Problem details> Give back the entries exactly, ending with the "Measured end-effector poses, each" line.

Entries provided>
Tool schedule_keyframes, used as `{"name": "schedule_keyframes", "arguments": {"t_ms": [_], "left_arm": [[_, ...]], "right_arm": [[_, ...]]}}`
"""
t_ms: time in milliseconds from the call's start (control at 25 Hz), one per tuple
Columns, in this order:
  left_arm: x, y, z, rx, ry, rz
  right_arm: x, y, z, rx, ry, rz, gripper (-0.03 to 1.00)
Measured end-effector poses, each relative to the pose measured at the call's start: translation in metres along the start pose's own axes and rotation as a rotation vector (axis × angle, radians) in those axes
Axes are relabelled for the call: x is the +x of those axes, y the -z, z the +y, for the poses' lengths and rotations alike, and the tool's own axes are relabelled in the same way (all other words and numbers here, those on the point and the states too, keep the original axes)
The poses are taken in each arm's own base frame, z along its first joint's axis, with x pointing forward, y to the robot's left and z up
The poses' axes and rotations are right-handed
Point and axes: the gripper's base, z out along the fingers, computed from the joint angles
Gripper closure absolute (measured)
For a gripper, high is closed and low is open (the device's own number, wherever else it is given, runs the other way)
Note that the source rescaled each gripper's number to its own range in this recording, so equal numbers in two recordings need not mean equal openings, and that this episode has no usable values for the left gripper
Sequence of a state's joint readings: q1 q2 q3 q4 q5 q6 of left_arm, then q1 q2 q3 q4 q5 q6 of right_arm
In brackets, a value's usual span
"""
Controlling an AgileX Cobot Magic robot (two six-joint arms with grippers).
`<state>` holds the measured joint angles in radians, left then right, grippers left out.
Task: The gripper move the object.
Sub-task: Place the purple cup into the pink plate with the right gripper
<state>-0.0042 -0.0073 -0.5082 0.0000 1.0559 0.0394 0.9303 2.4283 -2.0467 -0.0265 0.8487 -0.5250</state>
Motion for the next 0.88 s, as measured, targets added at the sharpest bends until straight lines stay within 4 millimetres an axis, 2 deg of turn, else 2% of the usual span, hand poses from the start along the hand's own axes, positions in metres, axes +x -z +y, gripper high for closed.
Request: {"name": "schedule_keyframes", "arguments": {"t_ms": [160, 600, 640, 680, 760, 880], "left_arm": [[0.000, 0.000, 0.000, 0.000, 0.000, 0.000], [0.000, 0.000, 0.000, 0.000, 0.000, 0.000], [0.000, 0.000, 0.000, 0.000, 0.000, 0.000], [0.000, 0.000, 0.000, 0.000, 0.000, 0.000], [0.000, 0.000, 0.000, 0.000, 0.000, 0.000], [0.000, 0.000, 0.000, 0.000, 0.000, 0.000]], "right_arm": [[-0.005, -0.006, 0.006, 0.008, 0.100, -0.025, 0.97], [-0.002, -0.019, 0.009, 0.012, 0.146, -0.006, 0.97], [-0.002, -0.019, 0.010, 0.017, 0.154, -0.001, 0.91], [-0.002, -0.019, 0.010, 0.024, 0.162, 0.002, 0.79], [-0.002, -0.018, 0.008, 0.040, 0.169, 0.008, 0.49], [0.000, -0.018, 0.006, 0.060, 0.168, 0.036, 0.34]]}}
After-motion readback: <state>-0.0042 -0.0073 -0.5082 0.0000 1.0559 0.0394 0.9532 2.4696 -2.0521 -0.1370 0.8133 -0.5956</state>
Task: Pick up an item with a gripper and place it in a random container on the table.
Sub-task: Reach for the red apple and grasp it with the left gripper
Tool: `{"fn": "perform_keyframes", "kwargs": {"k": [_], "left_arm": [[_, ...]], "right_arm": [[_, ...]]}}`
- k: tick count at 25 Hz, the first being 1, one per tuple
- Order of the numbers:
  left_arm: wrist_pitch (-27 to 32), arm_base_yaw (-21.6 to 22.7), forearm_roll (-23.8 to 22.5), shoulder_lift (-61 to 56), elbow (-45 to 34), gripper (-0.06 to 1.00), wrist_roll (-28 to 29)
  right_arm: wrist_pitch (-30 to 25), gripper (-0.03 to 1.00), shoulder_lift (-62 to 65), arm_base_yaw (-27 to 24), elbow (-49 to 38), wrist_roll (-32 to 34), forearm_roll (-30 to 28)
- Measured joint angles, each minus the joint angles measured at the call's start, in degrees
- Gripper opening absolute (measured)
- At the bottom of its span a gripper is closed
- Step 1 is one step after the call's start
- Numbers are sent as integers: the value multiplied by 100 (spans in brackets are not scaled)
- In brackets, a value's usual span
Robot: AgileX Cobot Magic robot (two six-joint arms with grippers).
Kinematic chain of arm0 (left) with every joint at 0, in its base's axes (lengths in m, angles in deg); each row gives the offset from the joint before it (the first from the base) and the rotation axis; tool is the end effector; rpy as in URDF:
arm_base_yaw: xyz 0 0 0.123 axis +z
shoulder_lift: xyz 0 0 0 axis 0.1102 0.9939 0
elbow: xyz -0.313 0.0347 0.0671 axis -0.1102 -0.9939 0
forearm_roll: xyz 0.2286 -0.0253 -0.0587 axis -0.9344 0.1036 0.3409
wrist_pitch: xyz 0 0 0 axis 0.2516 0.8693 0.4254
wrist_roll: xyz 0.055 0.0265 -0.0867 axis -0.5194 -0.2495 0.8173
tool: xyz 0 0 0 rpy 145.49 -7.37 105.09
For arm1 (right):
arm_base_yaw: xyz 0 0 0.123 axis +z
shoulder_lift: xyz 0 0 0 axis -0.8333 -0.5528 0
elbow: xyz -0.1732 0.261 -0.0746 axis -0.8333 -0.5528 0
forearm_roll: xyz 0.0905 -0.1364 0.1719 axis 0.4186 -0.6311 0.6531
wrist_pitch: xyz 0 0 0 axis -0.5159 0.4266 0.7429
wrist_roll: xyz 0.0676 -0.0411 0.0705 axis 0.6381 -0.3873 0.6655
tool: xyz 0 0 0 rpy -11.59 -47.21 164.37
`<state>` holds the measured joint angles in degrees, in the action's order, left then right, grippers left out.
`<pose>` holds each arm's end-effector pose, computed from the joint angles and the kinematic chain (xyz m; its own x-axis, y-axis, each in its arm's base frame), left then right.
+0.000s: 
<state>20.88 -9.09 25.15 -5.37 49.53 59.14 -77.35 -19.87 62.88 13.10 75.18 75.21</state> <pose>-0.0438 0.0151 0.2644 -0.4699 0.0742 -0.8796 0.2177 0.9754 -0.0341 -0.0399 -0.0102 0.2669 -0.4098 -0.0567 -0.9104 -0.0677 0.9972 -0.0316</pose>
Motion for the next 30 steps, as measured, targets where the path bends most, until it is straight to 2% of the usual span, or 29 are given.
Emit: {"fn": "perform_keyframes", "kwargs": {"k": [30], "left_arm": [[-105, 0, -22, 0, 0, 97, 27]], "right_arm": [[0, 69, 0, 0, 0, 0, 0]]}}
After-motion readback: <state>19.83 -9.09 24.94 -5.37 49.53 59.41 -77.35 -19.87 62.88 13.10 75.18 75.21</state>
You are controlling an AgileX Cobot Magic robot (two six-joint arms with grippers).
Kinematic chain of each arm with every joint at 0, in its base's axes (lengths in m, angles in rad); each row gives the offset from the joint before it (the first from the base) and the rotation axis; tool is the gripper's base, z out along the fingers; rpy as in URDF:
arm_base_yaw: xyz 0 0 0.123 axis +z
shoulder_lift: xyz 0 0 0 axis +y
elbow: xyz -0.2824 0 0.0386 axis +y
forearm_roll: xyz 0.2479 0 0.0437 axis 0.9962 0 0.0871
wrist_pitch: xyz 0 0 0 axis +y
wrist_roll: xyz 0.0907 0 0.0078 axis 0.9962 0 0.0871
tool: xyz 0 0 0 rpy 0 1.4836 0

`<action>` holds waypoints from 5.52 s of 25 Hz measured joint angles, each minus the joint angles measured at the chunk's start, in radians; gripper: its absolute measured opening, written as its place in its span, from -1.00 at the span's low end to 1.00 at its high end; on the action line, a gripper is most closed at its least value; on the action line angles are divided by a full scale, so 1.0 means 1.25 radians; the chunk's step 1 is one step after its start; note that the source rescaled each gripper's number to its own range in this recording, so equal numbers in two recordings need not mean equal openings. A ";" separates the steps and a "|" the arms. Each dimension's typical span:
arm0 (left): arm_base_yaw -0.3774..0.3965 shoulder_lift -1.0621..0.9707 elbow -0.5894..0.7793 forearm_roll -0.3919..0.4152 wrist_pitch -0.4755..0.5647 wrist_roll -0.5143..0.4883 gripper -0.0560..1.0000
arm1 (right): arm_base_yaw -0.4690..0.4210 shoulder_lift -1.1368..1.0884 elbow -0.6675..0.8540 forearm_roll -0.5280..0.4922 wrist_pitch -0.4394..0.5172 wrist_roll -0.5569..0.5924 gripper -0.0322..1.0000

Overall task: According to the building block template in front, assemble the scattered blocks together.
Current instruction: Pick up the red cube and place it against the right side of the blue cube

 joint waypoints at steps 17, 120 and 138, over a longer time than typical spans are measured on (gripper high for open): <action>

Answer below>
Tool schedule_keyframes, used as `{"name": "schedule_keyframes", "arguments": {"t_ms": [_], "left_arm": [[_, ...]], "right_arm": [[_, ...]]}}`
"""
t_ms: time in milliseconds from the call's start (control at 25 Hz), one per tuple
Columns, in this order:
  left_arm: x, y, z, rx, ry, rz
  right_arm: x, y, z, rx, ry, rz, gripper (-0.03 to 1.00)
Measured end-effector poses, each relative to the pose measured at the call's start: translation in metres along the start pose's own axes and rotation as a rotation vector (axis × angle, radians) in those axes

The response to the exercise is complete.